## Task statement
Exclude images; transcribe the rest of the data exactly.

## Material provided
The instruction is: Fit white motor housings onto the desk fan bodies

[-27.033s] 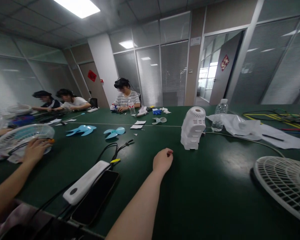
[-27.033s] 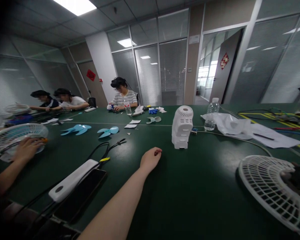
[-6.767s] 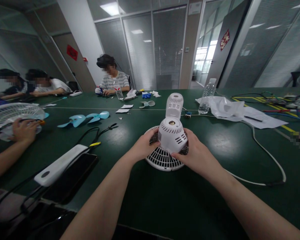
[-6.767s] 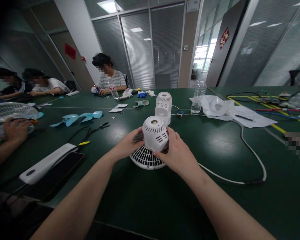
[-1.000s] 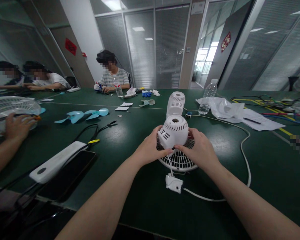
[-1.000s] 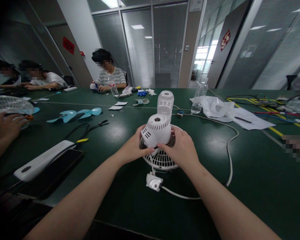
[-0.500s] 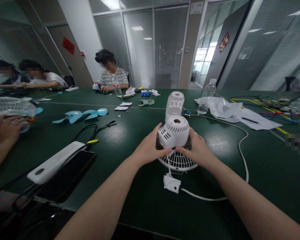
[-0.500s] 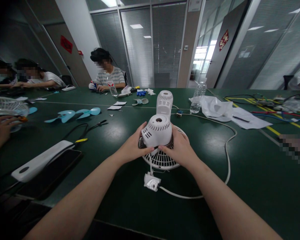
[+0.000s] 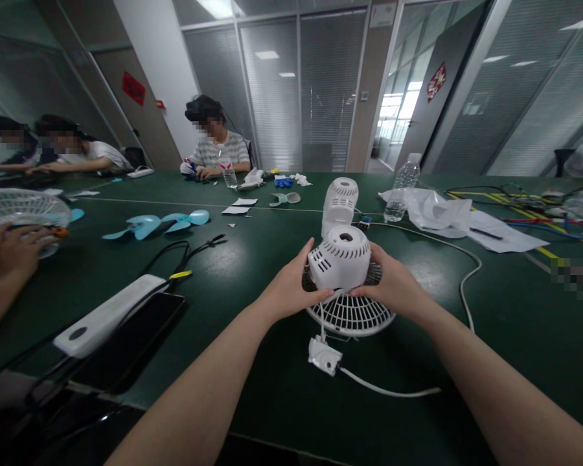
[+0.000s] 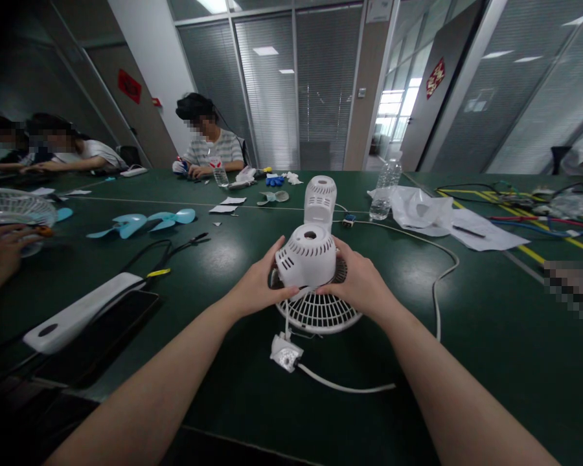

## Solution
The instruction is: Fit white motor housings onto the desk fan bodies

[-27.033s] 
[-27.033s] 
[-6.767s] 
[-6.767s] 
[-1.000s] 
[-1.000s] 
[-0.500s] 
[-0.500s] 
[+0.000s] 
[+0.000s] 

For this exercise, nothing further remains to be done.